And y’all just need to deal with that
Boobs. Boobs! Our first source of peace in this cruel, cruel world and great on a poster or perhaps even a commemorative mug, we all know and love boobs. Well, except for when people who have them take ownership of their bodies, of course. That sentiment has been applied to women for as long as their sexuality has been vilified (read: a long time), but in the late 2010s, it started being applied to femme streamers through a very specific term: boob streamers.
Interchangeable with “titty streamer” or “Twitch thot,” it’s not difficult to guess what the term means. Most often, it’s used to refer to femme streamers who prominently display cleavage in their streams, like Amouranth and famously cat-throwing Alinity. It has been used in gross listicles with titles like “18 Hottest Female Streamers,” by mean crusties on the internet, and, according to a detailed abuse report by GamesIndustry.biz, by male employees at Twitch, who have used the term to refer to women on their platform.
It’s also been used in countless streamer-centric debates online, usually by misogynistic men who ponder why gaming has allowed a convention as supposedly evil as the titty streamer to flourish.
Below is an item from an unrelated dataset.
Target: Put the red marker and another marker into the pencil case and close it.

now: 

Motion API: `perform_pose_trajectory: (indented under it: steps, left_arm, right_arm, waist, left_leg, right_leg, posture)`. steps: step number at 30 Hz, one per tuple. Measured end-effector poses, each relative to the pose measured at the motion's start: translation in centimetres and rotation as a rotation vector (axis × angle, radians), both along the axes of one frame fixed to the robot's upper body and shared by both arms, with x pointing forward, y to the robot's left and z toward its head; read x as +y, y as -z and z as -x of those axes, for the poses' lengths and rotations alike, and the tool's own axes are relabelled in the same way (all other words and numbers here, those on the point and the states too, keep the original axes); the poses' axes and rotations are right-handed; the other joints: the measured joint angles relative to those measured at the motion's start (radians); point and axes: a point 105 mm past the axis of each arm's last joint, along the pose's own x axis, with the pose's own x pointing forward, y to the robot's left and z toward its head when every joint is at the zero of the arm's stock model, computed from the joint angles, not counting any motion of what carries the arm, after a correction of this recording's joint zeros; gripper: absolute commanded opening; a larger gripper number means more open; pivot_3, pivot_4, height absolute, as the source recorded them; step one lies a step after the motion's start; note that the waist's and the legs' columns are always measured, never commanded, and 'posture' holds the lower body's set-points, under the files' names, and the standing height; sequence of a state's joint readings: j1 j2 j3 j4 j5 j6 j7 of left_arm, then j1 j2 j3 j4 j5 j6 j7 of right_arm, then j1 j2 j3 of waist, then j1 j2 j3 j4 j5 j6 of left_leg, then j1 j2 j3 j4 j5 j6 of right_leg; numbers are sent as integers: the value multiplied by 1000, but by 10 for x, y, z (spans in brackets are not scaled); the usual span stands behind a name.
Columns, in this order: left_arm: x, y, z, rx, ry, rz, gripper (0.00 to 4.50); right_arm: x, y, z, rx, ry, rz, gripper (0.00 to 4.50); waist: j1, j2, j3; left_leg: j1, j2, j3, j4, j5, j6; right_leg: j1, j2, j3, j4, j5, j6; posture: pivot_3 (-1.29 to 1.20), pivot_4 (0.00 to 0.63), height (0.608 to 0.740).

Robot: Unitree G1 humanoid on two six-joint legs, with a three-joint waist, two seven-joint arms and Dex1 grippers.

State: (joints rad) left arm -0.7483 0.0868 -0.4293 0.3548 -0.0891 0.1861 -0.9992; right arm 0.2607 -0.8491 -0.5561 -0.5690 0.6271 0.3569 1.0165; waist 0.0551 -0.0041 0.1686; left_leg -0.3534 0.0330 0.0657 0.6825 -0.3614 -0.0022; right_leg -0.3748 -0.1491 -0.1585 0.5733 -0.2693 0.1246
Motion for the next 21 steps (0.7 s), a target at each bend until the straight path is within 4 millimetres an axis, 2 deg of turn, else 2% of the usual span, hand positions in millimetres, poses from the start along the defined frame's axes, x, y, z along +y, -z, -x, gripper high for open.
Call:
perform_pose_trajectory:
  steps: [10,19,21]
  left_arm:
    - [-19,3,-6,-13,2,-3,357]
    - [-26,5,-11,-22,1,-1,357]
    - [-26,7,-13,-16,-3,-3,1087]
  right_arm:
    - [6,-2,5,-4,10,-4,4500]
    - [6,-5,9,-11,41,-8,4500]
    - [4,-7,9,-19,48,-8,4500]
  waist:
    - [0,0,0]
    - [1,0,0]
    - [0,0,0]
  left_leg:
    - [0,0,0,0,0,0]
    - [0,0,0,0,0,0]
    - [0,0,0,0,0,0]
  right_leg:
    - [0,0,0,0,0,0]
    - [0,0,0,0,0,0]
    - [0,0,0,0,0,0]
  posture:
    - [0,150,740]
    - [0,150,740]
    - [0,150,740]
These debates conveniently ignore how many male gamers also love to play games with sexy bikini-wearing characters, no matter how impractical said bikini might be. Male gamers have also issued death threats to developers who try to make video game women less unrealistically sexual and have uploaded Twitch streamer deepfakes to porn sites. But the gaming industry still coddles them — generally upholding the idea that men in games should be absurdly jacked (what men want to be) and that women should be obscenely sexy (what men want to have).
In other words, male gamers have created the demand for boob streamers, but when a real, human big-boobied woman uses that demand to her advantage — to get views, to cultivate a subscriber base, or to simply feel good about herself on stream — some start to see boobs as something evil. Something that takes power out of the male viewer’s hands and places it in the palm of the woman streamer. And not everyone can handle that.
“I have been sent unsolicited nude pictures on my socials by viewers, and I have also received unsolicited requests for nudes for money,” Twitch streamer and self-described booby-streamer LuminousSkye told me over email. “I know people who have been outright stalked and threatened with violence. It’s absurd.”
Skye said she was lucky to have a supportive audience that defends her when someone accuses her of “stealing views” with her body. “I display confidence in my body,” she said. “I’m completely unashamed about it, there’s nothing wrong with that. If someone chooses to give me bits or gift subs with the sole purpose of getting something in return, they’re the ones using the platform wrong. Not me. I’m choosing to dress and wear what makes me happy and feel sexy.”
Addressing how “boob streamers” is often used to minimize the work women streamers put in, Skye said that “some streamers who have been miscategorized as ‘booby streamers’ stream for up to 12 hours a day, engaging in conversations and giving pieces of themselves to other people…it’s hard work, even if it isn’t content [everyone enjoys].”
Twitch streamer Ashiirose, who wouldn’t call themselves a “boob streamer” but has received harassment on Twitch for being femme-presenting in the past, echoed the sentiment in their email to me. “I find a lot of people assume that just because someone may be pretty, that makes streaming all of a sudden super easy,” Ash said. “In reality, they’re working their asses off.”
And about misogyny on Twitch in general, Ash added, “I’ve had people come to me and be like, ‘I’m so glad you’re not a titty streamer,’ and it’s not the compliment they think it is.”
“I’ve been sexualized during streams when I’m wearing a hoodie, or no makeup,” Ash continued. “It has zero to do with how I look on any given day. I am me regardless of what I’m wearing, and I don’t believe in trying to bring other women down in order to elevate myself.”
And Twitch has demonstrated a fundamental misunderstanding of that fact, prohibiting women-identifying users from showing underboob or nipples, which, as we know from social media content policies at large, are inherently more full of wiles than the elusive male nipple. Meanwhile, women streamers with breasts of all sizes continue to experience violence or threats on the platform, especially if they aren’t white, even after Twitch’s recently updated content policy.
It’s all the more reason why titty streamers are some of the most admirable users on streaming platforms. They’re attuned to what their audience wants, they know how to cultivate their image, and they put long hours into creating engaging content. They’re confident, they’re sure of themselves, and they live through every day of incessant online abuse with glossed lips and perfectly straightened hair. It’s pretty obvious that the best streamers also have huge titties.